Myra Inman, a Cleveland girl who kept a meticulous diary of the events, complained that Long’s troopers came on “a pretty day” and seized their “corn, potatoes, pork, salt, and never pay a cent and besides talk very insulting to us…. They burnt Mr. Raht’s wagon and the railroad and some cars….”2 Confederate cavalry eventually rode to the rescue, but not before Long’s troopers burned the copper mill and made their escape. According to Long, “In Cleveland I found a considerable lot of rockets and shells, large quantities of corn, and several bales of new grain sacks, all belonging to the rebel Government. Destroyed all that was not appropriated to use of my own command. Burned several railroad cars found here; also the large copper rolling mill—the only one of the kind in the Confederacy.”3

Long’s raid, usually relegated to a minor sidenote in the Chattanooga Campaign of 1863, was the product of a chain of important military decisions, and had real consequences. Major General Ulysses S. Grant decided to send Long to Cleveland in support of his effort to salvage the critical transportation hub of Chattanooga and to disrupt Confederate efforts in East Tennessee. In that, Long succeeded admirably. Further, Long interpreted his mandate to disrupt and destroy Confederate assets to include destruction of the copper mill, a hugely important industrial resource for the Confederate military. The raid paved the way for the occupation of Cleveland and its important rail connection to Knoxville and Virginia beyond—and it relieved the beleaguered but sizable Unionist population in Bradley County.

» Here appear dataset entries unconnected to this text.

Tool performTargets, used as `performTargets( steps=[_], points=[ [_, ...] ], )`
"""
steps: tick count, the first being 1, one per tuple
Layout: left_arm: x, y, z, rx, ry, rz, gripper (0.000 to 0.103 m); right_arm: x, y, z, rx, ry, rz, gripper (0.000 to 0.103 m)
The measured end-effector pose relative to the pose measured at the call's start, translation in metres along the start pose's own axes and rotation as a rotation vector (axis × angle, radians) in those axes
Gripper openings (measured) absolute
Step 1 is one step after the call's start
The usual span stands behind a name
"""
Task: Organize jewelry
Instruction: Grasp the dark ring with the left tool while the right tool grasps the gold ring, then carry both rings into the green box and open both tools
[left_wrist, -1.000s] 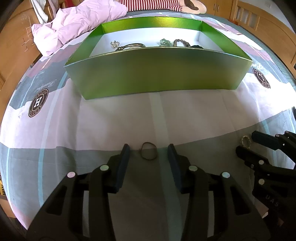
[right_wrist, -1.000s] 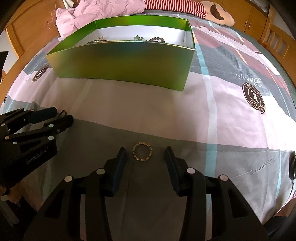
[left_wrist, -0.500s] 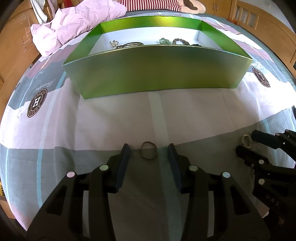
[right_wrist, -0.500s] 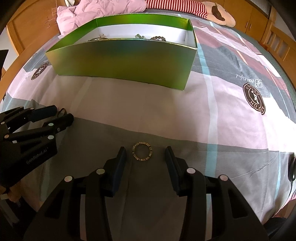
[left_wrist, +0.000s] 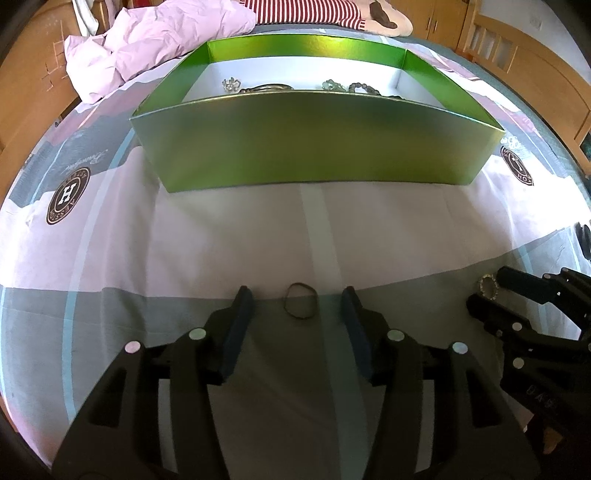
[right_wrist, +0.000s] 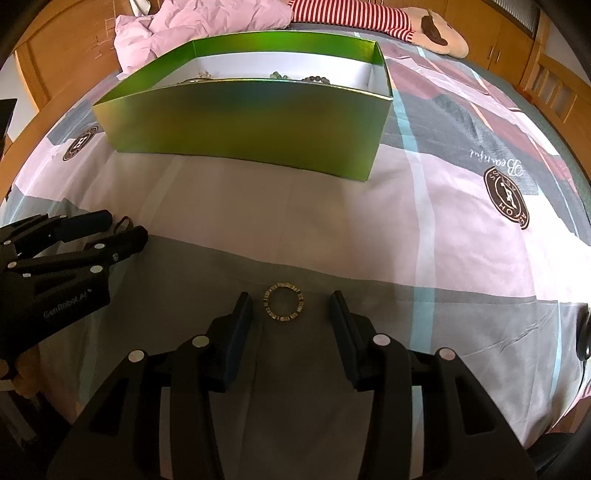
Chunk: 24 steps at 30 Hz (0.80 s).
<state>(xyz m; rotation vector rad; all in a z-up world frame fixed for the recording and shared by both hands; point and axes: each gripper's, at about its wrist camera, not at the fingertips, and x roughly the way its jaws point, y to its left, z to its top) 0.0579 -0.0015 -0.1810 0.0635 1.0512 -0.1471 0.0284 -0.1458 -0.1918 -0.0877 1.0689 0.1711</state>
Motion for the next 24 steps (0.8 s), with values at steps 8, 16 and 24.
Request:
performTargets(
  steps=[8, 16, 24],
  points=[
    [-0.003, 0.0, -0.001, 0.005, -0.008, 0.0, 0.035, -0.003, 0.003, 0.001, -0.012, -0.008, 0.01, 0.021],
    [-0.014, 0.009, -0.002, -0.037, -0.014, -0.014, 0.019, -0.016, 0.002, 0.004, 0.001, -0.03, 0.009, 0.021],
    [-0.055, 0.016, 0.003, -0.048, -0.079, 0.014, 0.019, -0.036, 0.006, 0.013, -0.012, -0.067, 0.004, 0.021]
  ],
)
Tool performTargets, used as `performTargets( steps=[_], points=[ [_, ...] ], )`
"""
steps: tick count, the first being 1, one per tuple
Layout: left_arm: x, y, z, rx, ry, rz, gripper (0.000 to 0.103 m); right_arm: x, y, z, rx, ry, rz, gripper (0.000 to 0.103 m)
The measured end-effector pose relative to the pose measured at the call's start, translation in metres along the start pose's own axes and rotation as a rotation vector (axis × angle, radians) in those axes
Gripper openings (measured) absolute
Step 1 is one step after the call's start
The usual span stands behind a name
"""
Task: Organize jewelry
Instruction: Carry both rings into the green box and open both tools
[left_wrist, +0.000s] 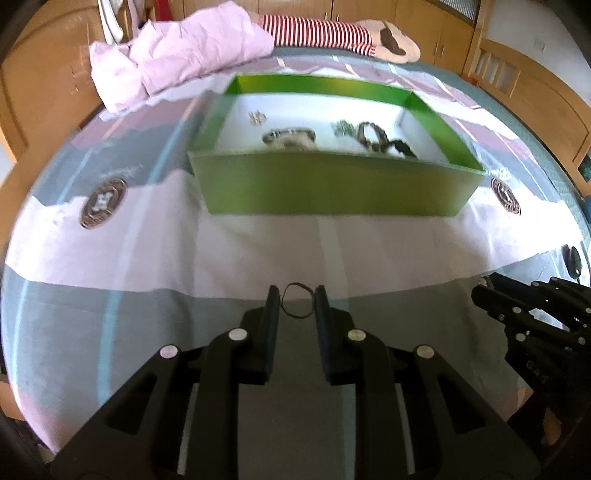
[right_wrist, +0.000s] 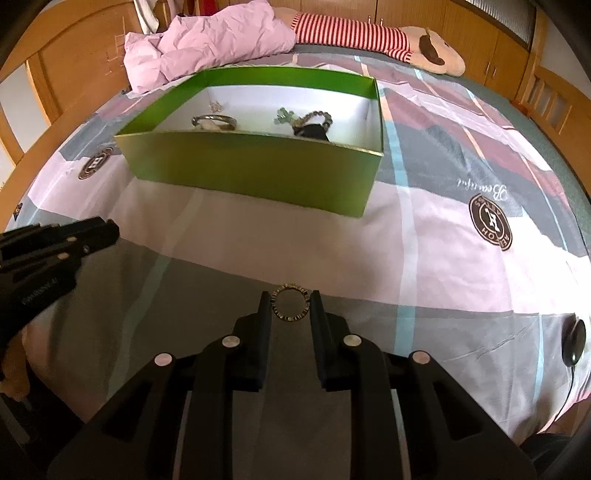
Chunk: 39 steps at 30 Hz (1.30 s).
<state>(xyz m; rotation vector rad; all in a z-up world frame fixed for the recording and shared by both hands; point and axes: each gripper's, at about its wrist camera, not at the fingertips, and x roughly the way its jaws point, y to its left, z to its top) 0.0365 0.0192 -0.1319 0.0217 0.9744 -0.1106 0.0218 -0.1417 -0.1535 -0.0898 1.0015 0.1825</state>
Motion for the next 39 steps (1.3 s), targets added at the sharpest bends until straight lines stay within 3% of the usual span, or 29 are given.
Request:
performTargets(
  steps=[8, 13, 18, 26, 30, 33, 39],
  points=[
    [-0.009, -0.002, -0.003, 0.007, -0.006, 0.016, 0.02, 0.008, 0.006, -0.013, -0.005, 0.039, -0.011, 0.021],
    [-0.018, -0.006, -0.002, 0.009, -0.017, -0.001, 0.02, -0.008, 0.003, -0.004, 0.008, 0.009, 0.0, 0.021],
    [-0.052, -0.003, 0.027, -0.002, -0.102, -0.018, 0.02, -0.06, -0.003, 0.043, 0.019, -0.143, 0.028, 0.021],
    [-0.093, 0.003, 0.119, 0.023, -0.285, 0.008, 0.02, -0.108, -0.009, 0.136, 0.023, -0.369, 0.034, 0.021],
    [-0.074, 0.008, 0.157, 0.02, -0.269, 0.01, 0.02, -0.083, -0.015, 0.17, 0.062, -0.347, 0.044, 0.021],
    [-0.036, 0.012, 0.175, 0.018, -0.205, 0.015, 0.02, -0.041, -0.017, 0.18, 0.087, -0.268, 0.047, 0.021],
    [0.037, 0.018, 0.167, 0.011, -0.072, 0.023, 0.02, 0.038, -0.008, 0.168, 0.072, -0.115, 0.009, 0.021]
  ],
)
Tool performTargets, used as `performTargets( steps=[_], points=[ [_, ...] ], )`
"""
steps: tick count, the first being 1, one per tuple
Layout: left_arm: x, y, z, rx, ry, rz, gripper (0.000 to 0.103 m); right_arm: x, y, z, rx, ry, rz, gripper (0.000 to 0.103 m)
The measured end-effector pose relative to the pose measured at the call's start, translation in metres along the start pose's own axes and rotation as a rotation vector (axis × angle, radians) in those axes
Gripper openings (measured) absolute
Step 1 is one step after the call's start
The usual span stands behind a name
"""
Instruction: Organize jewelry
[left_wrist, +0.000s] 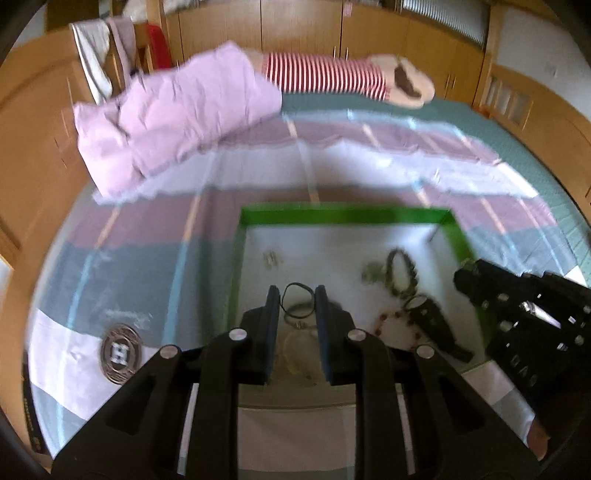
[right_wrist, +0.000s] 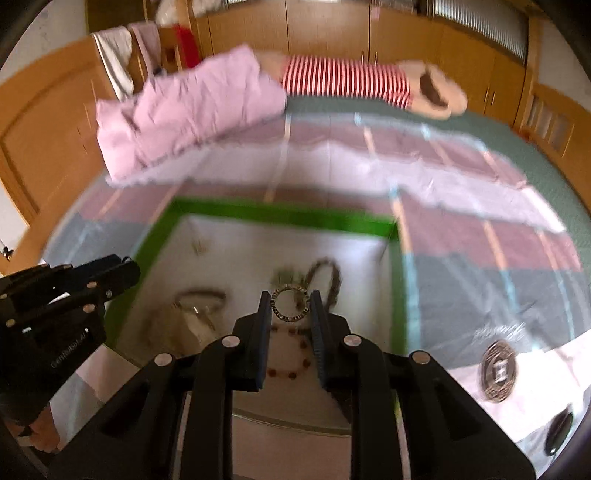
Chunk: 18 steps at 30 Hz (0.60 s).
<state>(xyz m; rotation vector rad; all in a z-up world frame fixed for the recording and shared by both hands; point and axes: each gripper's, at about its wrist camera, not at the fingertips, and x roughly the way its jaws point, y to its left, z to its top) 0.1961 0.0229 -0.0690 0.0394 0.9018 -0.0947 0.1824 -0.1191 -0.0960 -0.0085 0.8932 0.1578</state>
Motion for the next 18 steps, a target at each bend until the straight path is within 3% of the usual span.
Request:
performTargets(
  steps=[6, 7, 9, 10, 12, 13, 15, 18],
  points=[
    [0.042, 0.006, -0.016, -0.011, 0.074, -0.002, 0.021, 0.034, 0.0, -0.018, -0.018, 0.071, -0.016, 0.022],
    [0.043, 0.006, -0.017, -0.012, 0.074, -0.003, 0.024, 0.035, 0.0, -0.019, -0.02, 0.072, -0.02, 0.026],
    [0.043, 0.007, -0.019, -0.011, 0.064, 0.011, 0.047, 0.034, -0.003, -0.02, -0.011, 0.071, -0.02, 0.034],
    [0.041, 0.007, -0.019, -0.012, 0.056, 0.018, 0.049, 0.031, -0.004, -0.02, -0.005, 0.065, -0.018, 0.037],
    [0.033, 0.007, -0.02, -0.017, 0.042, 0.012, 0.051, 0.017, -0.007, -0.021, 0.005, 0.038, -0.019, 0.044],
    [0.024, 0.006, -0.021, -0.024, 0.026, 0.007, 0.053, 0.004, -0.009, -0.022, 0.012, 0.01, -0.018, 0.053],
    [0.004, 0.006, -0.024, -0.035, -0.021, 0.011, 0.069, -0.013, -0.012, -0.022, 0.022, -0.033, -0.02, 0.066],
    [-0.025, -0.001, -0.03, -0.042, -0.085, 0.014, 0.083, -0.045, -0.015, -0.027, 0.023, -0.106, -0.047, 0.09]
  ],
)
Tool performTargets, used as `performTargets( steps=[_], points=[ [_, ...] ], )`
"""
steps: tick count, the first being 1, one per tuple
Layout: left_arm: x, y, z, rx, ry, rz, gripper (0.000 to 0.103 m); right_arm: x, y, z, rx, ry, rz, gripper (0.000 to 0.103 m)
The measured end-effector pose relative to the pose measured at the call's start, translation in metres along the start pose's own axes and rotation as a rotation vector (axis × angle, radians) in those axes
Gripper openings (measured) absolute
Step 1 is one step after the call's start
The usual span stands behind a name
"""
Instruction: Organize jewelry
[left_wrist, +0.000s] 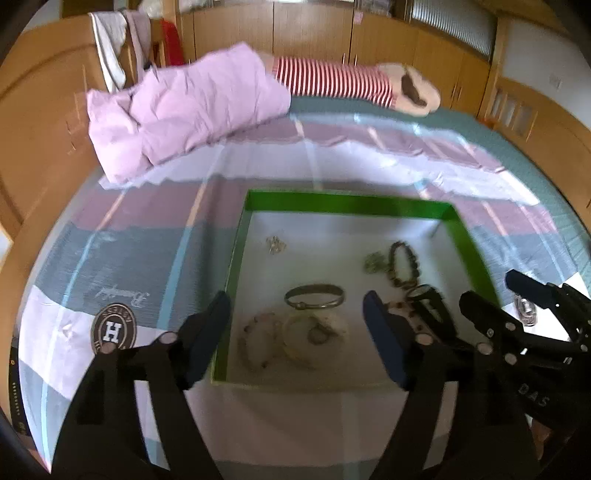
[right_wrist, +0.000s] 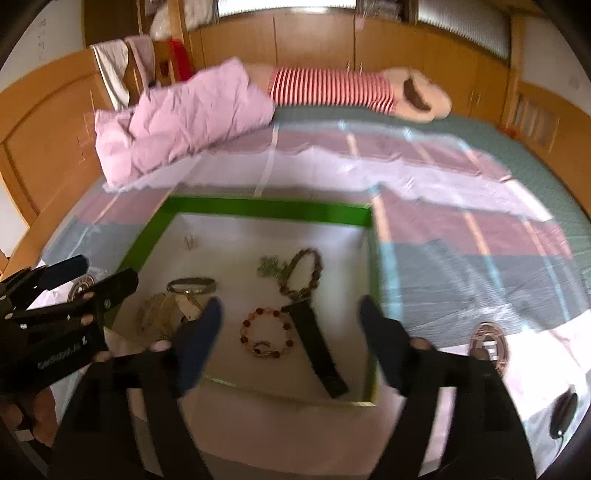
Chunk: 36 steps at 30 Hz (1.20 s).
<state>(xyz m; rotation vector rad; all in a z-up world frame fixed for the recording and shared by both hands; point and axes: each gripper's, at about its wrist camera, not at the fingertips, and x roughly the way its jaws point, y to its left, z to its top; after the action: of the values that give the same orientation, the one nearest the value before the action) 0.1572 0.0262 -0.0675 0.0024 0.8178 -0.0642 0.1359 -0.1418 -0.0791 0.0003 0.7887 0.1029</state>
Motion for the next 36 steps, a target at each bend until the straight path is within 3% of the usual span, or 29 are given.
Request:
performTargets(
  steps=[4, 9, 36],
  points=[
    [-0.032, -0.008, -0.007, -0.005, -0.065, 0.056, 0.098, -0.031, -0.007, -0.005, 0.005, -0.072, -0.069, 0.097],
    [-0.053, -0.014, -0.017, -0.013, -0.081, 0.006, 0.099, -0.053, -0.019, -0.013, 0.046, -0.096, -0.1, 0.1],
    [-0.077, -0.02, -0.024, 0.019, -0.09, 0.013, 0.099, -0.066, -0.014, -0.022, 0.055, -0.084, -0.111, 0.1]
  ],
)
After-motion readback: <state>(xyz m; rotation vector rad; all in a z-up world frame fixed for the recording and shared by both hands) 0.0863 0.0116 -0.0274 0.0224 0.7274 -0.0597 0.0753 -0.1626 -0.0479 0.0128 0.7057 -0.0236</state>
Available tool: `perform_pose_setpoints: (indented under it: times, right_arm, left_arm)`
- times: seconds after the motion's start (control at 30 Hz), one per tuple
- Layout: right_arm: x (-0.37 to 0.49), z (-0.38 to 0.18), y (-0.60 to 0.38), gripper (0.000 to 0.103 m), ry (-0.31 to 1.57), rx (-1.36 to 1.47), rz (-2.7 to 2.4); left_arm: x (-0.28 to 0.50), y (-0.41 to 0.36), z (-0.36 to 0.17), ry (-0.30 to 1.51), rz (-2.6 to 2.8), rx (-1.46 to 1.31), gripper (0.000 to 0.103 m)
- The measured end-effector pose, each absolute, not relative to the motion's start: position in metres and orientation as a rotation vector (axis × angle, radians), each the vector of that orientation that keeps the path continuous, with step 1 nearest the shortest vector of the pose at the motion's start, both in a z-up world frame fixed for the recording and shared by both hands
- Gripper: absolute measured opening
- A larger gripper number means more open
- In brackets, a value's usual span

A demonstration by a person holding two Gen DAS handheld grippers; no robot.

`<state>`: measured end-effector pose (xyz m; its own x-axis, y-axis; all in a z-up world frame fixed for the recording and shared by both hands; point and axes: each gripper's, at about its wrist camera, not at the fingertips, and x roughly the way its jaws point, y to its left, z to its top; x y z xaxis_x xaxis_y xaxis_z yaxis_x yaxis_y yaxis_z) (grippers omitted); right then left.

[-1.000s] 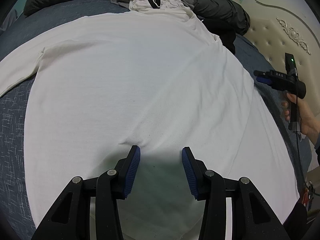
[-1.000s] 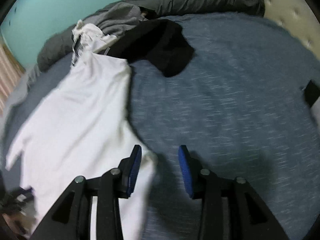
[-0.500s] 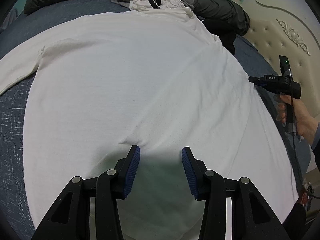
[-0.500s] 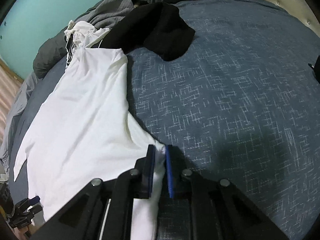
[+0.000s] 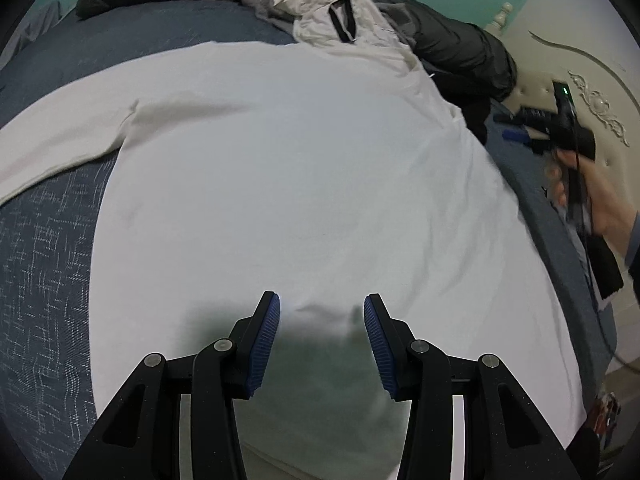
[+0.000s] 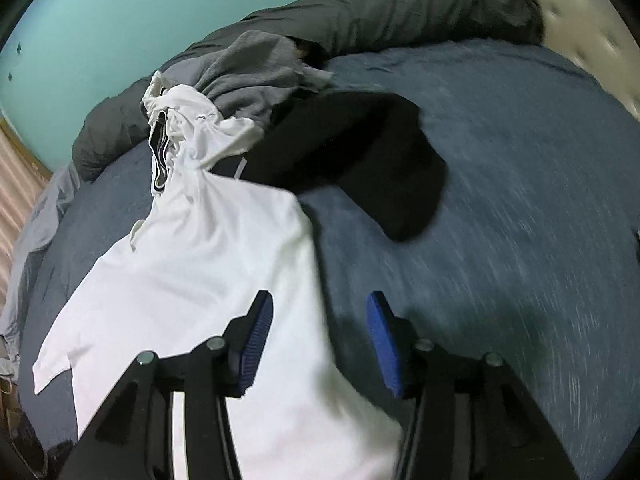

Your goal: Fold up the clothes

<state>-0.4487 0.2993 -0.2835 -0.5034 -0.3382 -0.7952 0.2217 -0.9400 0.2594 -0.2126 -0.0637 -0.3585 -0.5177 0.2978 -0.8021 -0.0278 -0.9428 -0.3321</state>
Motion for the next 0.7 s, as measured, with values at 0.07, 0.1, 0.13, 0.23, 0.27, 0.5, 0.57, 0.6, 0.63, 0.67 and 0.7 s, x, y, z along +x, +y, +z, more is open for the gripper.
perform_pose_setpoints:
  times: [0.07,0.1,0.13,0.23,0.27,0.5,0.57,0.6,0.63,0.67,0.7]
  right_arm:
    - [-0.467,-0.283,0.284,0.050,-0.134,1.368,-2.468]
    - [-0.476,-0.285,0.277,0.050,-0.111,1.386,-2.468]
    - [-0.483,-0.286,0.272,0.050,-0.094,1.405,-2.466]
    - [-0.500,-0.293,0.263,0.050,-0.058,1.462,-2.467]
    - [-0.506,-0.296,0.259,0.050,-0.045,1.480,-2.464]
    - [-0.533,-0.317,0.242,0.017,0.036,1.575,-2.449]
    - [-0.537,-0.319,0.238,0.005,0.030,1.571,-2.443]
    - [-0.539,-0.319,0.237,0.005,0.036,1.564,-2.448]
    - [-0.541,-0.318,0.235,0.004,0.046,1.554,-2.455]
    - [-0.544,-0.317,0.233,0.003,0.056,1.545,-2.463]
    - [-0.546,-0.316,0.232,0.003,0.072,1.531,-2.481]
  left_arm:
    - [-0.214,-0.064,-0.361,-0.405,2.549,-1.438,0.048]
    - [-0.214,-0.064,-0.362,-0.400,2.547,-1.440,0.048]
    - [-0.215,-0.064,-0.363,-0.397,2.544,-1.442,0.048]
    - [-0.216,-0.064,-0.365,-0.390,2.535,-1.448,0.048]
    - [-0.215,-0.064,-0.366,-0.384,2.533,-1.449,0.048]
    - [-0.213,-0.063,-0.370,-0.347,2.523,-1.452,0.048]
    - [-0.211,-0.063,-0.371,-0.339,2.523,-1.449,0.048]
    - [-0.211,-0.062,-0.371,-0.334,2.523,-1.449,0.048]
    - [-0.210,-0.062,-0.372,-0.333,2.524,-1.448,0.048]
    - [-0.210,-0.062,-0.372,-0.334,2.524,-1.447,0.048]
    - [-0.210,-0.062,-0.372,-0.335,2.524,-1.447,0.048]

Though Long’s raid will never rival the flashier actions of J.E.B. Stuart in Virginia, Joseph Wheeler in Kentucky and Ohio, or Benjamin Grierson in Mississippi, the series of decisions that filtered down from army to corps, from corps to division, and from division to brigade, changed the face of little Cleveland, and the fortunes of the Confederacy, in important ways in 1863. And while it remains to be seen whether my circle of academics and Civil War aficionados will find much left of the copper mill, it is both humbling and exciting to reflect on how the consequences of those decisions resonate 160 years later.

 

Andrew S. Bledsoe is associate professor of history at Lee University in Cleveland, Tennessee. He is the author of Citizen-Officers: The Union and Confederate Volunteer Junior Officer Corps in the American Civil War (LSU Press, 2015); the co-editor, with Andrew F. Lang, of Upon the Field of Battle: Essays on the Military History of America’s Civil War (LSU Press, 2019); and author of the forthcoming Decisions at Franklin: The Nineteen Critical Decisions That Defined the Battle (University of Tennessee Press).

Notes

1. David Powell, All Hell Can’t Stop Them: The Battles for Chattanooga—Missionary Ridge and Ringgold, November 24–27, 1863 (El Dorado Hills, CA, 2018), 25–35; Dennis W. Belcher, The Cavalry of the Army of the Cumberland (Jefferson, NC, 2016), 179–181.
2. William Snell, ed., Myra Inman: A Diary of the Civil War in East Tennessee (Macon, GA, 2000), 230.
3. United States War Department, The War of the Rebellion: A Compilation of the Official Records 129 vols. (Washington, 1880–1901), Series I, Vol. 43 (2):561.